» **WORK TO BE COMPLETED**:
The data below should be transcribed in full, with no picture included.

» **INFORMATION SUPPLIED**:
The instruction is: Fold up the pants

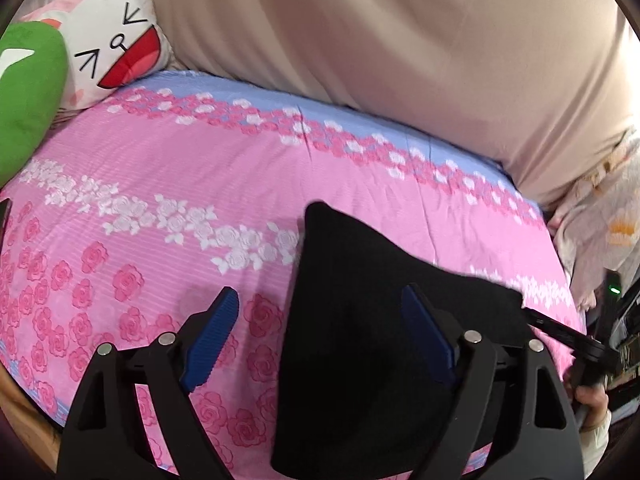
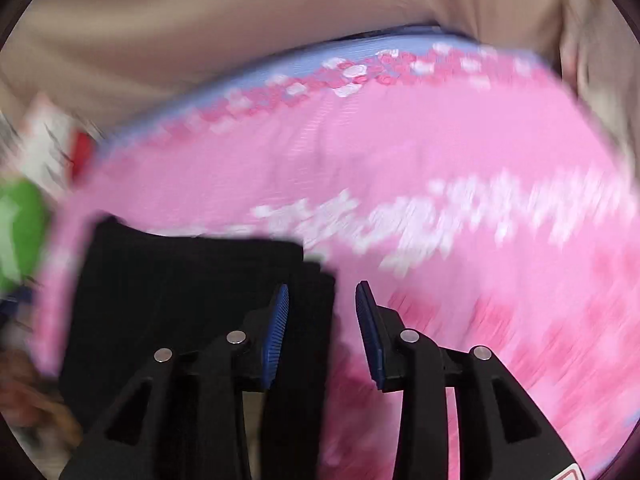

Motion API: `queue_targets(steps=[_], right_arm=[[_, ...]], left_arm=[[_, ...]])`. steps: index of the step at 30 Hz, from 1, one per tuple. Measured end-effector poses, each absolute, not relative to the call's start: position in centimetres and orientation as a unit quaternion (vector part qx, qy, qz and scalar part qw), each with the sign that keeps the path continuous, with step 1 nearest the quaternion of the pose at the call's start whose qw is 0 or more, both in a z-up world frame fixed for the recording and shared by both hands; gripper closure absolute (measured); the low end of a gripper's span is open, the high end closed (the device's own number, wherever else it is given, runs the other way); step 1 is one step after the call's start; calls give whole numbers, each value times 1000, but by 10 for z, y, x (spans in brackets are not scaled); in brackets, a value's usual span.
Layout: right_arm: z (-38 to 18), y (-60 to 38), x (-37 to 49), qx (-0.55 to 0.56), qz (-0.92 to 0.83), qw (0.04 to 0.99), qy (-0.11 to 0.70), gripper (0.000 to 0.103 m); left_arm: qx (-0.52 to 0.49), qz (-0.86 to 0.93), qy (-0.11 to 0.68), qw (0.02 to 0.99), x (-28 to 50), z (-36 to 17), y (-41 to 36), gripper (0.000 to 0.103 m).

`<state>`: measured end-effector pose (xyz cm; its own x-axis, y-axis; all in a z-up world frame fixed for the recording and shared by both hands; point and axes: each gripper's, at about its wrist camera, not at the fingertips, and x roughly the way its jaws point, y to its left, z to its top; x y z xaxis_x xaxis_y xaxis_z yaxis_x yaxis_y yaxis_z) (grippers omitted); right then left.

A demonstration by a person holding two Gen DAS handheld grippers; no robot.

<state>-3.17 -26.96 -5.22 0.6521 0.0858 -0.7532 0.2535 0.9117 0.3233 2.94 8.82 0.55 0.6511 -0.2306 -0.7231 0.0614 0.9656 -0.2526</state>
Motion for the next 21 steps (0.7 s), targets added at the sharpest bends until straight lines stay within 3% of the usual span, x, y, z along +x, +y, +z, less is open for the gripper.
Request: queue_targets(steps=[1,3,8,10,12,13,14,15,18,21], right_arm=[[-52,-271,-47,227,-32,887,402,65],[-50,-265,-67,236,-11,888,394,48],[-57,-249,-77,256,62,872,412,46],[-66,-244,-75,278,86,866,407,36],[-68,-236,-67,258,82,871,410,36],[-66,-232,-67,249,82,873,411,38],[-63,-228,-62,239,85,876,409,55],[-62,-224,-57,234,95,873,416,90],[-40,-210,-48,207,102,883,408,92],[17,-214,-71,197,111,910,347,92]], left_arm=[[-100,-83,410,903,28,4,87,22],[-90,-89,412,902,26,1,81,22],[-63,-113,416,900,25,-4,55,22],[-60,-119,417,899,24,-5,49,22],[-61,-121,418,898,22,-5,48,22],[-62,-120,419,898,23,-5,48,22],[-64,-118,420,897,23,-6,49,22],[-67,-117,422,897,23,-6,50,22],[-76,-110,421,897,23,-2,56,22],[-80,-104,403,906,18,11,63,21]])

» **RESULT OF THIS EXERCISE**:
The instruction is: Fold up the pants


Motion API: `queue_targets(steps=[_], right_arm=[[_, ...]], left_arm=[[_, ...]])`. steps: index of the step at 30 Hz, from 1, one per tuple. Measured end-effector poses, each absolute, not relative to the call's start: position in centimetres and orientation as a unit quaternion (vector part qx, qy, qz and scalar part qw), each with the sign that keeps the path continuous, with step 1 nearest the quaternion of the pose at the call's start whose qw is 0 or more, both in a z-up world frame fixed for the recording and shared by both hands; gripper closure absolute (measured); the low end of a gripper's span is open, the high end closed (the device's own number, wherever else it is given, runs the other way); step 1 is one step after the call's start; calls give whole numbers, each value times 1000, but by 10 for z, y, x (spans in brackets are not scaled); in brackets, a value's usual span.
Layout: right_arm: z (-38 to 18), y (-60 to 38), x (-37 to 49), qx (-0.55 to 0.56), qz (-0.92 to 0.83), qw (0.04 to 0.99), qy (-0.11 to 0.70), gripper (0.000 to 0.103 m); left_arm: qx (-0.52 to 0.49), qz (-0.86 to 0.93), qy (-0.11 to 0.68), qw (0.02 to 0.99), x (-28 to 50), z (-36 to 17), y (-41 to 36), gripper (0.000 to 0.103 m).

`<state>`: measured end-effector pose (xyz cm; its own x-axis, y-axis; all in a z-up world frame fixed for the recording and shared by both hands; point and axes: each gripper's, at about its wrist camera, not at the fingertips, and x roughly the way its jaws point, y to its left, z to its top; x y z xaxis_x xaxis_y xaxis_z yaxis_x yaxis_y yaxis_z) (grippers omitted); right then left.

A demonstration by a person holding two Gen DAS handheld grippers; no robot.

<state>-3.17 -26.96 -5.22 0.6521 0.0858 -0.7532 0.2535 0.9117 0.3233 2.94 8.82 0.55 0.6511 -0.2306 -0.7231 0.0614 0.9656 -0.2526</state>
Motion for the next 21 steps (0.7 s), targets added at the sharpest bends until straight lines stay within 3% of the usual span, x, y, z along +x, +y, +z, less is open for the gripper.
Request: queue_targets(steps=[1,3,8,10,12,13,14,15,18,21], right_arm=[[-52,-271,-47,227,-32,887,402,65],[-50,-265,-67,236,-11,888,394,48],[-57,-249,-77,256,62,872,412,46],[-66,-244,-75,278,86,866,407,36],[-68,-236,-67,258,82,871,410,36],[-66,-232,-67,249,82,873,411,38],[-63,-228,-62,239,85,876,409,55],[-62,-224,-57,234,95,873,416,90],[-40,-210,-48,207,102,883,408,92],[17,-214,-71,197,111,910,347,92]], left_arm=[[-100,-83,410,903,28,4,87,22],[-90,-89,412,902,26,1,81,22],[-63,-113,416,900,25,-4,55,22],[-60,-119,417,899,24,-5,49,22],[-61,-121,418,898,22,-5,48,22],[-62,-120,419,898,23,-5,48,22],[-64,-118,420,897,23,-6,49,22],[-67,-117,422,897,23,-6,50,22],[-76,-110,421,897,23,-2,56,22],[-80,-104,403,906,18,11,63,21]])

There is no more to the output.